FORUM Keadilan Bali – Menteri Kesehatan Budi Gunadi Sadikin memprediksi puncak kasus Covid-19 varian Omicron baru BA.4 dan BA.5 bakal terjadi Juli 2022 mendatang. Perkiraan tersebut sejalan dengan analisis ahli epidemiologi Dicky Budiman dari Universitas Griffith Australia.
Panel ahli Organisasi Kesehatan Dunia (WHO) terkait Covid-19 tersebut meyakini masa rawan Omicron baru BA.4 dan BA.5 berlangsung di sekitar akhir Juli hingga akhir Agustus 2022. ”Sekali lagi prediksi puncak Omicron bisa akhir Juli, bisa Agustus, rawan sampai akhir Agustus, terutama di kelompok berisiko. Sehingga tiga dosis ini menjadi sangat penting,” kata Dicky, Selasa (14/6).
Kabar baiknya, berkat modal imunitas, kebanyakan warga yang terpapar umumnya tidak mengeluhkan gejala atau bergejala Covid-19 ringan. Meski begitu, vaksinasi booster dinilai menjadi bekal penting untuk memerangi puncak kasus Omicron baru. Karena imunitas masing-masing orang menurun seiring waktu. Namun, jangan diartikan virus Corona sudah melemah.

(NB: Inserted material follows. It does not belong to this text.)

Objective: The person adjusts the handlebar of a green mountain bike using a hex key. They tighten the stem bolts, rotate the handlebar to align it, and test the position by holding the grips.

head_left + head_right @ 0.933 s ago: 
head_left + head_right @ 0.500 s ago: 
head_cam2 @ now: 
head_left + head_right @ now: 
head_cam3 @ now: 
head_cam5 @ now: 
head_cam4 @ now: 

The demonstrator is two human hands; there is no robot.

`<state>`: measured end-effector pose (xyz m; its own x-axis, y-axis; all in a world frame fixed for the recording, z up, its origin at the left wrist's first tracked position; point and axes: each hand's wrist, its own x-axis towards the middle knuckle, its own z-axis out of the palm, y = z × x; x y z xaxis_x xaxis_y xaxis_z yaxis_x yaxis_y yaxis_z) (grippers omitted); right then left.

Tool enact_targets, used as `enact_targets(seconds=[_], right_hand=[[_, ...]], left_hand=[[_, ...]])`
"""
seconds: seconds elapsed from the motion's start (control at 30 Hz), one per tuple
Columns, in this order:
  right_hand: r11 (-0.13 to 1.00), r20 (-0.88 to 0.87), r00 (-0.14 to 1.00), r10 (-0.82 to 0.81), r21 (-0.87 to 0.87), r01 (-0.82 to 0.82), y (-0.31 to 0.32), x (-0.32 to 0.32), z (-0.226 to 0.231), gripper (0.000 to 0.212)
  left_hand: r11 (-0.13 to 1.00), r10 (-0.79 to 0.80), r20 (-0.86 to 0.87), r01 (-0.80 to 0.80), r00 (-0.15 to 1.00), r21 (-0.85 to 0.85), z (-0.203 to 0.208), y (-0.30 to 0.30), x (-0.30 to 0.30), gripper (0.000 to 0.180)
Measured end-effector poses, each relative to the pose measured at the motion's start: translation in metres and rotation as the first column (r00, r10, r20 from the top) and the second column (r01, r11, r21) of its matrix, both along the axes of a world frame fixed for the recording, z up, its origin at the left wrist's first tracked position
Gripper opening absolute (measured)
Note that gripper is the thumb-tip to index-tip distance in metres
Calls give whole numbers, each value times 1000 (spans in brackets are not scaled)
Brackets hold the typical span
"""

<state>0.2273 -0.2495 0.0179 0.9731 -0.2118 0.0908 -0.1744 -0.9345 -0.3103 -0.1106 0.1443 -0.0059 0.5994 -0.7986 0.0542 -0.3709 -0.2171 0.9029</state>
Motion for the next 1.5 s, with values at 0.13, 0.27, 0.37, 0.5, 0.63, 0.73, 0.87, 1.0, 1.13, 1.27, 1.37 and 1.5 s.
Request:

”Tahun ketiga ini kita akan melihat tren gelombang itu berbeda. Dalam artian, berbedanya bukan berarti bahwa virus ini melemah tidak. Intinya situasinya banyak negara dunia termasuk Indonesia menurun keinginan dan juga upaya deteksi dini testing, tracing,”kata Dicky.
“Situasi yang sudah jauh lebih melandai, termasuk modal imunitas di masyarakat juga sudah meningkat dengan dua dosis dan sekarang catatannya tiga dosis harus dikejar,” sambungnya.
Dicky mengingatkan varian BA.4 dan BA.5 memiliki karakter cepat menular sehingga penularan sangat mungkin meluas di tengah kebijakan relaksasi yang dilakukan pemerintah. Prediksinya, di tengah tren testing menurun, pemerintah hanya mampu mengidentifikasi paling banyak lima ribu kasus di puncak Covid-19 Omicron Juli mendatang. Paling antara 1.000 atau 5.000 kasus baru, itu prediksi yang moderat. Meskipun kasus infeksi ditemukan aktif sekali, misalnya 10 atau 20 ribu bahkan 50 ribu sekalipun ya itu mayoritas ya nggak bergejala. “Mayoritas bergejala ringan, dan dampak ke fasilitas kesehatan cenderung lebih kecil dibandingkan Delta. Apalagi kematian, itu artiya skenario yang optimisnya,” pungkasnya.